Keplerian frequency of uniformly rotating neutron stars and quark stars

Abstract

We calculate Keplerian (mass shedding) configurations of rigidly rotating neutron stars and quark stars with crusts. We check the validity of empirical formula for Keplerian frequency, fK, proposed by Lattimer & Prakash, fK(M)=C (M/Msun)1/2 (R/10km)-3/2, where M is the (gravitational) mass of Keplerian configuration, R is the (circumferential) radius of the non-rotating configuration of the same gravitational mass, and C = 1.04 kHz. Numerical calculations are performed using precise 2-D codes based on the multi-domain spectral methods. We use a representative set of equations of state (EOSs) of neutron stars and quark stars.
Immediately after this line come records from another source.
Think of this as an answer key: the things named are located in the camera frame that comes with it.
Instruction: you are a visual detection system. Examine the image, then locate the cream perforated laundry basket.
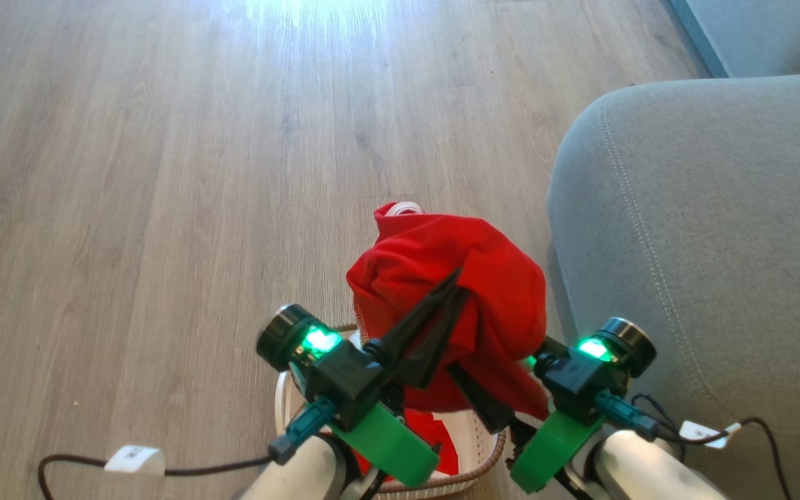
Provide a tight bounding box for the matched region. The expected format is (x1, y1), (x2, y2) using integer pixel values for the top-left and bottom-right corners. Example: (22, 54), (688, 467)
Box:
(275, 323), (508, 500)

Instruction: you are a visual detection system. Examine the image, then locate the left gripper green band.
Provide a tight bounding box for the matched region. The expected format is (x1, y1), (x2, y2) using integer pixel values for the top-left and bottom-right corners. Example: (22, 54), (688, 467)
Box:
(256, 269), (471, 487)

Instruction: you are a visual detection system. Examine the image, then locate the white cable label tag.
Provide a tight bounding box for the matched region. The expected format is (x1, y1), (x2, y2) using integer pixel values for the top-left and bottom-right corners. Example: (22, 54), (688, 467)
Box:
(105, 444), (166, 476)
(678, 420), (742, 449)

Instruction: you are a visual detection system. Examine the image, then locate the teal left cable connector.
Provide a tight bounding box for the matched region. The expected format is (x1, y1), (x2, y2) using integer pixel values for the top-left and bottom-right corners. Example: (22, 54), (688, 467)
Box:
(268, 396), (338, 465)

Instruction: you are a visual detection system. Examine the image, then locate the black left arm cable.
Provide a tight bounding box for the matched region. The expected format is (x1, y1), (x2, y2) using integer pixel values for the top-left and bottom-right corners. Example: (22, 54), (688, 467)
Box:
(37, 451), (277, 500)

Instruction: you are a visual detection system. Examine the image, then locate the white right cable label tag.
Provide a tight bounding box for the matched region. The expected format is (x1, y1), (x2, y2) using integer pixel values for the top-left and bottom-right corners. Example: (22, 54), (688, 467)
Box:
(678, 420), (742, 449)

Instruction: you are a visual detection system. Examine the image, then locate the red clothing item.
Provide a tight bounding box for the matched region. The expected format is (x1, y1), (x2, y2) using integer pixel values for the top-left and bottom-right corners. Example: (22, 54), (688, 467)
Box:
(346, 201), (550, 480)

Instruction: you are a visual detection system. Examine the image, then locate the teal cable connector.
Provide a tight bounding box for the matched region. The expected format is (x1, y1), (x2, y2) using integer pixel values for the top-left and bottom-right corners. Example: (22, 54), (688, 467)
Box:
(593, 389), (659, 440)
(268, 396), (338, 465)

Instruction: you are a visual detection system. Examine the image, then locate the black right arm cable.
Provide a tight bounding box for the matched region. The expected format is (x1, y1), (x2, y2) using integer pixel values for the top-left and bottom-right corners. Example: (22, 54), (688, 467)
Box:
(633, 392), (793, 500)

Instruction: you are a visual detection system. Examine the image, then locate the grey fabric sofa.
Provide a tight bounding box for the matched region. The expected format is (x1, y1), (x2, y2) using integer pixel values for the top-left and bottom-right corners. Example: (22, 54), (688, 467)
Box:
(546, 73), (800, 500)

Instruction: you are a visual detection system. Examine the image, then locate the teal right cable connector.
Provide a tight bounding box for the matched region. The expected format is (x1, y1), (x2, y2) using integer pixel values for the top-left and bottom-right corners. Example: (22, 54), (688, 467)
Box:
(593, 389), (659, 440)

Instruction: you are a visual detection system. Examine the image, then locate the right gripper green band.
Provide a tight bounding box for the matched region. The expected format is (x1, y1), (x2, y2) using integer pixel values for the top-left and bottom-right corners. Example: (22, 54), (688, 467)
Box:
(447, 317), (656, 494)

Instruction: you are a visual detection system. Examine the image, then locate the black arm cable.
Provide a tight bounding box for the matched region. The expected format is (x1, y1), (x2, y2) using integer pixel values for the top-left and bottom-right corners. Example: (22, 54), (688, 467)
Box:
(633, 392), (793, 500)
(37, 451), (277, 500)

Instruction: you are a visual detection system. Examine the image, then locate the white left cable label tag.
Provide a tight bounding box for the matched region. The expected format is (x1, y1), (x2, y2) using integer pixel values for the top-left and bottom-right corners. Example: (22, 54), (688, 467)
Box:
(105, 444), (166, 476)

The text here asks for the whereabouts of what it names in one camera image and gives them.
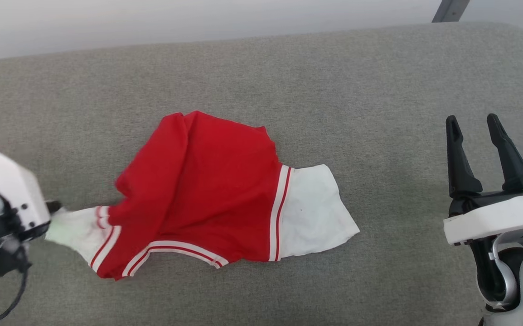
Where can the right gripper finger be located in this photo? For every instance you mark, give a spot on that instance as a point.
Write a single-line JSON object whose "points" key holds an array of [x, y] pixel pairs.
{"points": [[461, 172], [513, 170]]}

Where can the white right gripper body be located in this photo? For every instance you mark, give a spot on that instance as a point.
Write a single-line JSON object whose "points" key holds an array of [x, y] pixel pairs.
{"points": [[492, 217]]}

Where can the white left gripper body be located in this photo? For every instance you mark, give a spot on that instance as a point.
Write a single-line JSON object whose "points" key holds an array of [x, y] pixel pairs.
{"points": [[12, 185]]}

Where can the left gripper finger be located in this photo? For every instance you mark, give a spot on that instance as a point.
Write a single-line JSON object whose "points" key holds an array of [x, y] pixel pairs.
{"points": [[54, 207]]}

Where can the red and white shirt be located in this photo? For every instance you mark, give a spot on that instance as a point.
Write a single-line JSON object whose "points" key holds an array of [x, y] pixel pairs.
{"points": [[207, 190]]}

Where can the grey metal post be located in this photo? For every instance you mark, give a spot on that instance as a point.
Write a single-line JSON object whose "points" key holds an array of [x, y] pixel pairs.
{"points": [[451, 10]]}

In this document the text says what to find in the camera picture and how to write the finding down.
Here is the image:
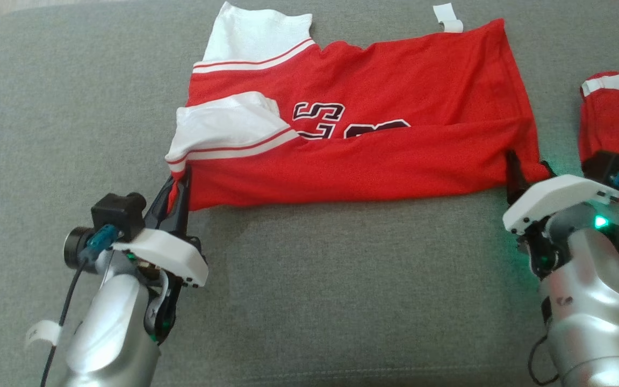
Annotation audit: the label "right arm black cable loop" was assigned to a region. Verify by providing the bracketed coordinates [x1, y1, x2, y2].
[528, 335, 558, 387]

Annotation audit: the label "red shorts with white stripes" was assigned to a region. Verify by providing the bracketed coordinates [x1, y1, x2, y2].
[578, 68, 619, 204]

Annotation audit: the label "red jersey with white sleeves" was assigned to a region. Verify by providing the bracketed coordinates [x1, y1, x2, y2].
[164, 2, 552, 212]

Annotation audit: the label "left cable white label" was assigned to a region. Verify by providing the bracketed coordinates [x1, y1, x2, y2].
[24, 319, 62, 348]

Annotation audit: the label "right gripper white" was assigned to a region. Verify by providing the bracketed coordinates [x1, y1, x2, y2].
[502, 149, 619, 278]

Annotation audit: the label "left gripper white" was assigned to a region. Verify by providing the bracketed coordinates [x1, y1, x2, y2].
[111, 167, 210, 345]

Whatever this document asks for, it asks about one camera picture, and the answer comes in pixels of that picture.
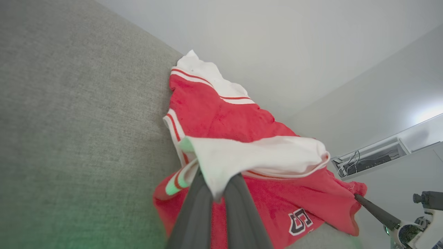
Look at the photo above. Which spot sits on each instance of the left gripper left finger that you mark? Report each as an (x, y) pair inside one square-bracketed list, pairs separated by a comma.
[(193, 214)]

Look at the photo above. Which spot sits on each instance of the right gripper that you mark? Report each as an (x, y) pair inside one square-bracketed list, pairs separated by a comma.
[(420, 235)]

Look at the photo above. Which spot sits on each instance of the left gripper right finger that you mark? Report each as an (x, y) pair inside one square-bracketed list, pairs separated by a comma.
[(242, 214)]

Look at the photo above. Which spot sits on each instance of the red and white jersey garment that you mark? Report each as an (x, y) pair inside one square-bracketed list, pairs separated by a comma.
[(221, 117)]

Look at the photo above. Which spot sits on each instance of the grey fabric sofa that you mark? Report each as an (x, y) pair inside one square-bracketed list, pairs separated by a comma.
[(76, 121)]

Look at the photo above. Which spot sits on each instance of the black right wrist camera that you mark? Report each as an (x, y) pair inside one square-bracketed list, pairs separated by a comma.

We show that the empirical formula for fK(M) holds within a few percent for neutron stars with realistic EOSs, provided 0.5 Msun < M < 0.9 Mmax,stat, where Mmax,stat is the maximum allowable mass of non-rotating neutron stars for an EOS, and C=CNS=1.08 kHz. Similar precision is obtained for quark stars with 0.5 Msun < M < 0.9 Mmax,stat. For maximal crust masses we obtain CQS = 1.15 kHz, and the value of CQS is not very sensitive to the crust mass. All our C's are significantly larger than the analytic value from the relativistic Roche model, CRoche = 1.00 kHz. For 0.5 Msun < M < 0.9 Mmax,stat, the equatorial radius of Keplerian configuration of mass M, RK(M), is, to a very good approximation, proportional to the radius of the non-rotating star of the same mass, RK(M) = aR(M), with aNS ≈ aQS ≈ 1.44. The value of aQS is very weakly dependent on the mass of the crust of the quark star. Both a's are smaller than the analytic value aRoche = 1.5 from the relativistic Roche model.